--- AIM OF THE EXERCISE ---
Transcribe every record without leaving anything out or changing a word.

---- MATERIAL PROVIDED

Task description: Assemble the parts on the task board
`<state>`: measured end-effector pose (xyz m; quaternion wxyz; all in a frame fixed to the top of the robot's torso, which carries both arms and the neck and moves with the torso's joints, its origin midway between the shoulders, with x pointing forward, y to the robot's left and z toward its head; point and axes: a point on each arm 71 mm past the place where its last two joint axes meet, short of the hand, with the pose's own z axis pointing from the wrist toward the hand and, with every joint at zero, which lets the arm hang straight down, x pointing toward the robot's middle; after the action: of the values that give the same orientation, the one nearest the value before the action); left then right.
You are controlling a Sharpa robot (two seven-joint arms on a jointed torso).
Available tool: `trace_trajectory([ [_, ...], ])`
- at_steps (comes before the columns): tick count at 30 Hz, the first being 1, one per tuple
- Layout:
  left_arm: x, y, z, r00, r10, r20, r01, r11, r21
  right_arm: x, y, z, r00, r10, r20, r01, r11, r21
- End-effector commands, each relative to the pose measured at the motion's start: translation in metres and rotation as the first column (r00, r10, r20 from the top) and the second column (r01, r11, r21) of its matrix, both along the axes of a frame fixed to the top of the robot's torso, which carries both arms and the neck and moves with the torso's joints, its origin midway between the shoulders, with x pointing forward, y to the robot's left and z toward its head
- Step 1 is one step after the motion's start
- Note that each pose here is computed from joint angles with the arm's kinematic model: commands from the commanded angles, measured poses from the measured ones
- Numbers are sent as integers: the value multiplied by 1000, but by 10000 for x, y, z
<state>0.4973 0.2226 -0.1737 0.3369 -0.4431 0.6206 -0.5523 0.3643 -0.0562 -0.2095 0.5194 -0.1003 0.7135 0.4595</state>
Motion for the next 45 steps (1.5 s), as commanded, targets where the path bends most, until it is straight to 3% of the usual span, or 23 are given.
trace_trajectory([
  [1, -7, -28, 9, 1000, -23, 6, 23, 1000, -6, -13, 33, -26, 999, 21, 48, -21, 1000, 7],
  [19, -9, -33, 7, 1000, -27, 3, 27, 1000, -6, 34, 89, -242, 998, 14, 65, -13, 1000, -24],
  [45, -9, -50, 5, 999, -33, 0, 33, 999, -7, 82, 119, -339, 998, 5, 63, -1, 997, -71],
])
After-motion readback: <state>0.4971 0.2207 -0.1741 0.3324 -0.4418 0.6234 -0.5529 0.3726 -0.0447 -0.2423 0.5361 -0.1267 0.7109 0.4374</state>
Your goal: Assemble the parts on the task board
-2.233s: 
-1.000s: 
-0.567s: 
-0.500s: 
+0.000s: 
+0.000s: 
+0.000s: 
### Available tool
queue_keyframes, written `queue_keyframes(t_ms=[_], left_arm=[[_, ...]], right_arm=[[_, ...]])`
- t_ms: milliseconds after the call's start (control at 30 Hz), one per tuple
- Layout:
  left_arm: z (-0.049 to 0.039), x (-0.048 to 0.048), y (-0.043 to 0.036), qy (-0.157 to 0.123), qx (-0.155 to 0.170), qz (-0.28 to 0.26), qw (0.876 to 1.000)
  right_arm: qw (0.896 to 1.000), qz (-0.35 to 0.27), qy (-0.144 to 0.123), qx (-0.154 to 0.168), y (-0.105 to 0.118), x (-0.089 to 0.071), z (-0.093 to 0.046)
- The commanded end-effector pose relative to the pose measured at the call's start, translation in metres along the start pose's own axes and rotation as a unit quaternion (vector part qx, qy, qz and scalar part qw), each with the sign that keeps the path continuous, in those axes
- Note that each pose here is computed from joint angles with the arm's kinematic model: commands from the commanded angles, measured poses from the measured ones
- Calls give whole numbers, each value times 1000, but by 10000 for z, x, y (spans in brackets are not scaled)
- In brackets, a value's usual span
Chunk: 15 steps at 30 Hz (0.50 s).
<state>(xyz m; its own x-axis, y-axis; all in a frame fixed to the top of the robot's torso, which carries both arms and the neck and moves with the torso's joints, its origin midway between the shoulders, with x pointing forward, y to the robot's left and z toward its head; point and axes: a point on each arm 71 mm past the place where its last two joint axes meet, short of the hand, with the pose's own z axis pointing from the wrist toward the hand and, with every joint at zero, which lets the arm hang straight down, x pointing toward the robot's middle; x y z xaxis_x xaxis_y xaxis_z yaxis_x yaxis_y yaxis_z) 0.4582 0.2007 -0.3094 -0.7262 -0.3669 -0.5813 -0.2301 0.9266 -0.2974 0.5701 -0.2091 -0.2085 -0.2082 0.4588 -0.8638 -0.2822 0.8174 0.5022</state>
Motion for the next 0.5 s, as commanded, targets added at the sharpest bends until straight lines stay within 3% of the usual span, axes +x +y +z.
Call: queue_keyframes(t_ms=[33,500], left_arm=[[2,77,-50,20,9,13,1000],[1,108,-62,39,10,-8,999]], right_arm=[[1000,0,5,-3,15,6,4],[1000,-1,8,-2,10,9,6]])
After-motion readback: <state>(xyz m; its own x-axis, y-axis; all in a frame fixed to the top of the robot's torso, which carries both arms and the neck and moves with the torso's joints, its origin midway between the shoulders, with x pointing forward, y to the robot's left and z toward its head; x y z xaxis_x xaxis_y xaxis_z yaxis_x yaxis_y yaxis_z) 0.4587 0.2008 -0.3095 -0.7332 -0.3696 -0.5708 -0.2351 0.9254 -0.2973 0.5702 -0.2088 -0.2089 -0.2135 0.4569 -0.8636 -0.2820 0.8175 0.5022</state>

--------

--- REPLY ---
Task description: Assemble the parts on the task board
`<state>`: measured end-effector pose (xyz m; quaternion wxyz; all in a frame fixed to the top of the robot's torso, which carries both arms and the neck and moves with the torso's joints, its origin midway between the shoulders, with x pointing forward, y to the robot's left and z toward its head; point and axes: a point on each arm 71 mm past the place where its last two joint axes meet, short of the hand, with the pose's own z axis pointing from the wrist toward the hand and, with every joint at zero, which lets the arm hang straight down, x pointing toward the robot's middle; after the action: of the values that give the same orientation, the one nearest the value before the action); left then right.
You are controlling a Sharpa robot (two seven-joint arms on a jointed torso).
Available tool: `trace_trajectory([ [_, ...], ])`
- at_steps (comes before the columns): tick count at 30 Hz, the first being 1, one per tuple
- Layout:
  left_arm: x, y, z, r00, r10, r20, r01, r11, r21
  right_arm: x, y, z, r00, r10, r20, r01, r11, r21
- End-effector commands, each relative to the pose measured at the motion's start: translation in metres and rotation as the first column (r00, r10, r20 from the top) and the second column (r01, r11, r21) of its matrix, both along the axes of a frame fixed to the top of the robot's torso, which carries both arms and the neck and moves with the torso's joints, its origin midway between the shoulders, with x pointing forward, y to the robot's left and z toward its head
- Step 1 is one step after the motion's start
- Note that each pose here is computed from joint angles with the arm's kinematic model: commands from the commanded angles, measured poses from the measured ones
- Numbers are sent as integers: the value multiplied by 1000, but by 10000 for x, y, z
<state>0.4973 0.2226 -0.1737 0.3369 -0.4431 0.6206 -0.5523 0.3643 -0.0562 -0.2095 0.5194 -0.1003 0.7135 0.4595</state>
Motion for the next 45 steps (1.5 s), as commanded, targets where the path bends most, until it is straight to 3% of the usual span, or 23 are given.
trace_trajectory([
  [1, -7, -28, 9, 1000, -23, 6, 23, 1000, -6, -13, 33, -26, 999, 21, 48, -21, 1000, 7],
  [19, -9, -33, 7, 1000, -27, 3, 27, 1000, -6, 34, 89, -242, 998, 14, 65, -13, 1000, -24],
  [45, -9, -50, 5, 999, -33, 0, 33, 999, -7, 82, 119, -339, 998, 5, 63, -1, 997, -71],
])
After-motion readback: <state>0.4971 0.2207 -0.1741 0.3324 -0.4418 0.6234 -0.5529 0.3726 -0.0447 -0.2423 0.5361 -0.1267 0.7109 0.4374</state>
Your goal: Assemble the parts on the task board
-2.233s: 
-1.000s: 
-0.567s: 
-0.500s: 
+0.000s: 
+0.000s: 
+0.000s: 
### Available tool
queue_keyframes, written `queue_keyframes(t_ms=[_], left_arm=[[_, ...]], right_arm=[[_, ...]])`
- t_ms: milliseconds after the call's start (control at 30 Hz), one per tuple
- Layout:
  left_arm: z (-0.049 to 0.039), x (-0.048 to 0.048), y (-0.043 to 0.036), qy (-0.157 to 0.123), qx (-0.155 to 0.170), qz (-0.28 to 0.26), qw (0.876 to 1.000)
  right_arm: qw (0.896 to 1.000), qz (-0.35 to 0.27), qy (-0.144 to 0.123), qx (-0.154 to 0.168), y (-0.105 to 0.118), x (-0.089 to 0.071), z (-0.093 to 0.046)
- The commanded end-effector pose relative to the pose measured at the call's start, translation in metres along the start pose's own axes and rotation as a unit quaternion (vector part qx, qy, qz and scalar part qw), each with the sign that keeps the path continuous, in those axes
- Note that each pose here is computed from joint angles with the arm's kinematic model: commands from the commanded angles, measured poses from the measured ones
- Calls give whole numbers, each value times 1000, but by 10000 for z, x, y (spans in brackets are not scaled)
- In brackets, a value's usual span
Chunk: 15 steps at 30 Hz (0.50 s).
<state>(xyz m; its own x-axis, y-axis; all in a frame fixed to the top of the robot's torso, which carries both arms and the neck and moves with the torso's joints, its origin midway between the shoulders, with x pointing forward, y to the robot's left and z toward its head; point and axes: a point on each arm 71 mm past the place where its last two joint axes meet, short of the hand, with the pose's own z axis pointing from the wrist toward the hand and, with every joint at zero, which lets the arm hang straight down, x pointing toward the robot's middle; x y z xaxis_x xaxis_y xaxis_z yaxis_x yaxis_y yaxis_z) 0.4582 0.2007 -0.3094 -0.7262 -0.3669 -0.5813 -0.2301 0.9266 -0.2974 0.5701 -0.2091 -0.2085 -0.2082 0.4588 -0.8638 -0.2822 0.8174 0.5022</state>
Motion for the next 0.5 s, as commanded, targets added at the sharpest bends until straight lines stay within 3% of the usual span, axes +x +y +z.
Call: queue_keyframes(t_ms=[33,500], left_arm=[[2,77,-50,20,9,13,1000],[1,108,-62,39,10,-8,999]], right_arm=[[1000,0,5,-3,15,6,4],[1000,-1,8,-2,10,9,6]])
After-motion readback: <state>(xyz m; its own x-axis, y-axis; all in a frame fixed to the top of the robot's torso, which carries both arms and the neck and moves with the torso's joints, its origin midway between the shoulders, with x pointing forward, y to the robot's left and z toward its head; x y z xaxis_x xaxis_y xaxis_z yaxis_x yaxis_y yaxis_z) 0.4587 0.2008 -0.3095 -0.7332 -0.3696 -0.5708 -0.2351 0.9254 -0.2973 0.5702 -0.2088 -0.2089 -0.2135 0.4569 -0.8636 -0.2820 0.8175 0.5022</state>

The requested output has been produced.